- GOAL OF THE EXERCISE:
Without any of its pictures, the listing below should be output exactly.
───── MATERIAL FOR THIS EXERCISE ─────
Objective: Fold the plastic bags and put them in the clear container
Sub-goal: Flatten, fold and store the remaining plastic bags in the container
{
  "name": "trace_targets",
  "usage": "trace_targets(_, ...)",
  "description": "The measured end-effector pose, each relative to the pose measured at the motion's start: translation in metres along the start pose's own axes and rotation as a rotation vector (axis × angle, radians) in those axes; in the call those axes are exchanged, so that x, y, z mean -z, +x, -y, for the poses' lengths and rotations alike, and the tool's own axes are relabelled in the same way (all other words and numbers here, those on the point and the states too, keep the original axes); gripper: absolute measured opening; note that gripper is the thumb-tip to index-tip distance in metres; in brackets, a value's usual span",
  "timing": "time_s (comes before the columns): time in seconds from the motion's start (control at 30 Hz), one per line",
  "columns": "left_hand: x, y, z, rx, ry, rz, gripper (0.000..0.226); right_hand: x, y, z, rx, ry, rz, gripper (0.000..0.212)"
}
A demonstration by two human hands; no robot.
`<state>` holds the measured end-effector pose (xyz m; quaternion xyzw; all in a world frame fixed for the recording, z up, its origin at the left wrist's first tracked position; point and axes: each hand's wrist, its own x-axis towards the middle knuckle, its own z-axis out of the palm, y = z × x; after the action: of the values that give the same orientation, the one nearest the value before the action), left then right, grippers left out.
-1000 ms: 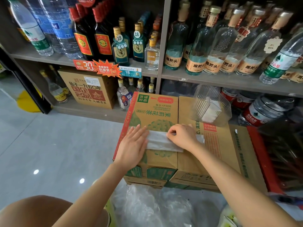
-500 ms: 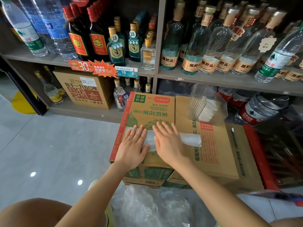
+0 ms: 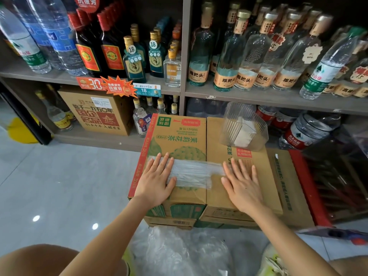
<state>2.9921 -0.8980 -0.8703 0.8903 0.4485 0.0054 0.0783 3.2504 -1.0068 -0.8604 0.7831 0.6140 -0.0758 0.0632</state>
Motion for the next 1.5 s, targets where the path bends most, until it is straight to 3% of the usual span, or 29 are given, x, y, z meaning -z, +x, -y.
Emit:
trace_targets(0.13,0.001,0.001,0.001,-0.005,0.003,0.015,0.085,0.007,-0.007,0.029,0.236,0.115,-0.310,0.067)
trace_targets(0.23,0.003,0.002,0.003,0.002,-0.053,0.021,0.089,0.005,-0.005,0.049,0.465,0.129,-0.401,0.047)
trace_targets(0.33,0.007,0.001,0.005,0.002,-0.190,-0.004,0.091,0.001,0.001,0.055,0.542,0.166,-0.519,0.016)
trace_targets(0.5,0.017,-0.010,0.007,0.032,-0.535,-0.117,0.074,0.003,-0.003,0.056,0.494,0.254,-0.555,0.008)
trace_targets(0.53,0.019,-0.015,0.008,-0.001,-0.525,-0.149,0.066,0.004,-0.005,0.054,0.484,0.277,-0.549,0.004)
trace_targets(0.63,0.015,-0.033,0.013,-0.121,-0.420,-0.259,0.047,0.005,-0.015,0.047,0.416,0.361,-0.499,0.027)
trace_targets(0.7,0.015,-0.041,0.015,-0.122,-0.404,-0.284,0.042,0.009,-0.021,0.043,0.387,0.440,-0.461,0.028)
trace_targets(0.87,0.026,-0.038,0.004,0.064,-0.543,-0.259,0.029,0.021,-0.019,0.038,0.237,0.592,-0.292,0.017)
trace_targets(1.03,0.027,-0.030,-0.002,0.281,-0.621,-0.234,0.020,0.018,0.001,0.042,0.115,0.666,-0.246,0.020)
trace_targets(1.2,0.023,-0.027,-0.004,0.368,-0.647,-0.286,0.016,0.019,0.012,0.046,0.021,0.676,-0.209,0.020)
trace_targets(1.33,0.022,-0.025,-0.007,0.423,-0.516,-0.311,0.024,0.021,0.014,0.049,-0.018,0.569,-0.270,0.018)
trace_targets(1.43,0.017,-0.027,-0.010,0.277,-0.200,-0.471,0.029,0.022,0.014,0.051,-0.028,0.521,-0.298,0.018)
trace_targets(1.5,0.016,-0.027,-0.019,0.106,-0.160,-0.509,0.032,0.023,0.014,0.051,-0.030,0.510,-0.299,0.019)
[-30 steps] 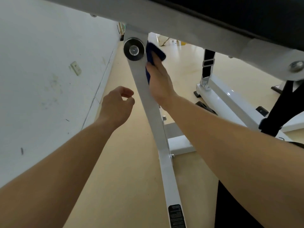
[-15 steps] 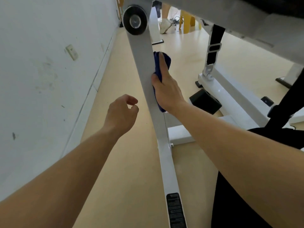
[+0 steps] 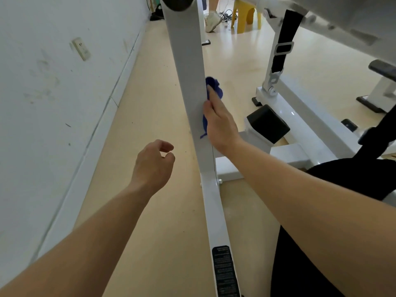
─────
- RESPONSE BOX:
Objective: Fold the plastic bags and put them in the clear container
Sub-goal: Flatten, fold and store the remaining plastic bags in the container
{
  "name": "trace_targets",
  "usage": "trace_targets(_, ...)",
  "description": "The measured end-effector pose, each relative to the pose measured at the motion's start: translation in metres along the start pose's own axes and rotation as a rotation vector (axis × angle, radians) in those axes; in the call those axes are exchanged, so that x, y, z mean -z, +x, -y, for the poses' lengths and rotations alike, and the tool's own axes are relabelled in the same way (all other words and numbers here, those on the point and the states too, keep the original axes); gripper: absolute measured opening; note that gripper is the thumb-tip to index-tip distance in metres; in brackets, a value's usual span",
  "timing": "time_s (comes before the columns): time in seconds from the motion's start (control at 30 Hz), one per line",
  "columns": "left_hand: x, y, z, rx, ry, rz, gripper (0.000..0.226); right_hand: x, y, z, rx, ry, rz, gripper (0.000..0.212)"
}
A demonstration by two human hands; no robot.
`<state>` holds the measured end-effector pose (xyz m; quaternion xyzw; all in a world frame fixed for the recording, z up, its origin at the left wrist's first tracked position; point and axes: each hand's wrist, its own x-axis towards the middle knuckle, its own z-axis out of the palm, y = z × x; after the action: of the values that give the same orientation, the one nearest the value before the action), left then right, grippers left out.
-1000 ms: 
-500 ms: 
+0 ms: 
<state>2.9921 -0.8980 -0.8703 0.8903 0.4485 0.0054 0.0783 3.2504 -1.0068 -0.8604 0.7831 0.6140 -0.0758 0.0632</state>
Motion for the next 1.5 s, targets where the path bends most, until it is straight to 3% of the usual span, or 29 are given, x, y, z meaning -z, +x, -y.
Emit:
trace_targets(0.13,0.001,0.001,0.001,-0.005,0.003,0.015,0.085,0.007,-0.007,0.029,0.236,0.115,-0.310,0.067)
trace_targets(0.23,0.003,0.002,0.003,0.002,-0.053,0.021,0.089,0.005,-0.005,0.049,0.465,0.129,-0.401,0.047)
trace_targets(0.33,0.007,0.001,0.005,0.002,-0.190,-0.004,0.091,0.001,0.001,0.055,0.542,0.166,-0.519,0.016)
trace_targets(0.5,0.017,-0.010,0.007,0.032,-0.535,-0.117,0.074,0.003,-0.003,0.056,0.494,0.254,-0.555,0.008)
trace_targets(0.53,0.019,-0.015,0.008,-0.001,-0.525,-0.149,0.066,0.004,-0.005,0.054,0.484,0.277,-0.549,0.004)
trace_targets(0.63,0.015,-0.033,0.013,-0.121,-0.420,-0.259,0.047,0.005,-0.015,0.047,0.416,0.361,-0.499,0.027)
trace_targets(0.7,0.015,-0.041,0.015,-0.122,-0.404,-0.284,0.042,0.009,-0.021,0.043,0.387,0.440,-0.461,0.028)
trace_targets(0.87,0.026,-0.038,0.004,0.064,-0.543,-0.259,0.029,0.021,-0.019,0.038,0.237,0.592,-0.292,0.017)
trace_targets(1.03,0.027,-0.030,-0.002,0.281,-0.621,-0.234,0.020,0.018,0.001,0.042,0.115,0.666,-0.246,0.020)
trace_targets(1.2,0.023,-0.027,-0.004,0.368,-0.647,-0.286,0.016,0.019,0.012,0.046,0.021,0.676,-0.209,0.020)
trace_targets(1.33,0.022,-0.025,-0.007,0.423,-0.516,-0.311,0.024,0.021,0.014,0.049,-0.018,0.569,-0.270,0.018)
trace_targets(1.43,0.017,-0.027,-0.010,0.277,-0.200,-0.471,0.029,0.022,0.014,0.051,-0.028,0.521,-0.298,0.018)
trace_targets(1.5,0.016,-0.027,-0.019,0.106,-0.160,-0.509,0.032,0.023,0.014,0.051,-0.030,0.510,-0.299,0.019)
[-30 steps] 
[-15 steps] 
[+0 steps] 

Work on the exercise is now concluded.